- Problem to work on
Once you have read the listing, output it exactly and completely.

====

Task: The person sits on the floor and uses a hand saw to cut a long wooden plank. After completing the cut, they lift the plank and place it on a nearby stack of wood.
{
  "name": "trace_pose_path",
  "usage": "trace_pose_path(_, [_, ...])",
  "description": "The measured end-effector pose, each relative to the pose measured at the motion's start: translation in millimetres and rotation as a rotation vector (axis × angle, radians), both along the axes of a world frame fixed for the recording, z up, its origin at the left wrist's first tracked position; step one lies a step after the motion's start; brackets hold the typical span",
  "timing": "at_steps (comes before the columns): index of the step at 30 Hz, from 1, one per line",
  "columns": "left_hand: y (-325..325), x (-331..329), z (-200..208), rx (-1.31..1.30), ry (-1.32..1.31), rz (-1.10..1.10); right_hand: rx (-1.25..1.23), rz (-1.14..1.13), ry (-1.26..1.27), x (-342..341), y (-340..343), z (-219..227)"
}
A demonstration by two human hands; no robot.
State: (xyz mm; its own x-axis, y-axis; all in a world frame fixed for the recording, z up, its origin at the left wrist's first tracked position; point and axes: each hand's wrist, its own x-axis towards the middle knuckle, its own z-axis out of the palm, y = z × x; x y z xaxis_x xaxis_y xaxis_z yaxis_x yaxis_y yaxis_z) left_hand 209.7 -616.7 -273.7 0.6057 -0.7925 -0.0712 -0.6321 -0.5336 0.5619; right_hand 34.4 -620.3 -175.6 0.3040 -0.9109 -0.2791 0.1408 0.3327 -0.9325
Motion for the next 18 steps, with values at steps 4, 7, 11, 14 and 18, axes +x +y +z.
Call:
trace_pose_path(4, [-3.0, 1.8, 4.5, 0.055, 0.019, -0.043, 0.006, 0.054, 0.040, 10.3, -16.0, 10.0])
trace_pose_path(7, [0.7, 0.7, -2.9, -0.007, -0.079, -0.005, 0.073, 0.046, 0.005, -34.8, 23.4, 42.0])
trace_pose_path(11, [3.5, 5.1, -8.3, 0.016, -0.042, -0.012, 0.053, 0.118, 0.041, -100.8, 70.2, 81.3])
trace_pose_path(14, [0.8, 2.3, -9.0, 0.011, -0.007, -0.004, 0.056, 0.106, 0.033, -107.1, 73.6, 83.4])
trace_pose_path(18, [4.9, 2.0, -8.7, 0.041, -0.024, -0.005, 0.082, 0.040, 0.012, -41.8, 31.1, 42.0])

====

- Task solution
Task: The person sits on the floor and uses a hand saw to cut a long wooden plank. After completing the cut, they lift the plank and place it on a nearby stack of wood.
{
  "name": "trace_pose_path",
  "usage": "trace_pose_path(_, [_, ...])",
  "description": "The measured end-effector pose, each relative to the pose measured at the motion's start: translation in millimetres and rotation as a rotation vector (axis × angle, radians), both along the axes of a world frame fixed for the recording, z up, its origin at the left wrist's first tracked position; step one lies a step after the motion's start; brackets hold the typical span",
  "timing": "at_steps (comes before the columns): index of the step at 30 Hz, from 1, one per line",
  "columns": "left_hand: y (-325..325), x (-331..329), z (-200..208), rx (-1.31..1.30), ry (-1.32..1.31), rz (-1.10..1.10); right_hand: rx (-1.25..1.23), rz (-1.14..1.13), ry (-1.26..1.27), x (-342..341), y (-340..343), z (-219..227)"
}
A demonstration by two human hands; no robot.
State: (xyz mm; its own x-axis, y-axis; all in a world frame fixed for the recording, z up, its origin at the left wrist's first tracked position; point and axes: each hand's wrist, its own x-axis towards the middle knuckle, its own z-axis out of the palm, y = z × x; x y z xaxis_x xaxis_y xaxis_z yaxis_x yaxis_y yaxis_z) left_hand 209.7 -616.7 -273.7 0.6057 -0.7925 -0.0712 -0.6321 -0.5336 0.5619; right_hand 34.4 -620.3 -175.6 0.3040 -0.9109 -0.2791 0.1408 0.3327 -0.9325
Motion for the next 18 steps, with values at steps 4, 7, 11, 14 and 18, axes +x +y +z.
Call:
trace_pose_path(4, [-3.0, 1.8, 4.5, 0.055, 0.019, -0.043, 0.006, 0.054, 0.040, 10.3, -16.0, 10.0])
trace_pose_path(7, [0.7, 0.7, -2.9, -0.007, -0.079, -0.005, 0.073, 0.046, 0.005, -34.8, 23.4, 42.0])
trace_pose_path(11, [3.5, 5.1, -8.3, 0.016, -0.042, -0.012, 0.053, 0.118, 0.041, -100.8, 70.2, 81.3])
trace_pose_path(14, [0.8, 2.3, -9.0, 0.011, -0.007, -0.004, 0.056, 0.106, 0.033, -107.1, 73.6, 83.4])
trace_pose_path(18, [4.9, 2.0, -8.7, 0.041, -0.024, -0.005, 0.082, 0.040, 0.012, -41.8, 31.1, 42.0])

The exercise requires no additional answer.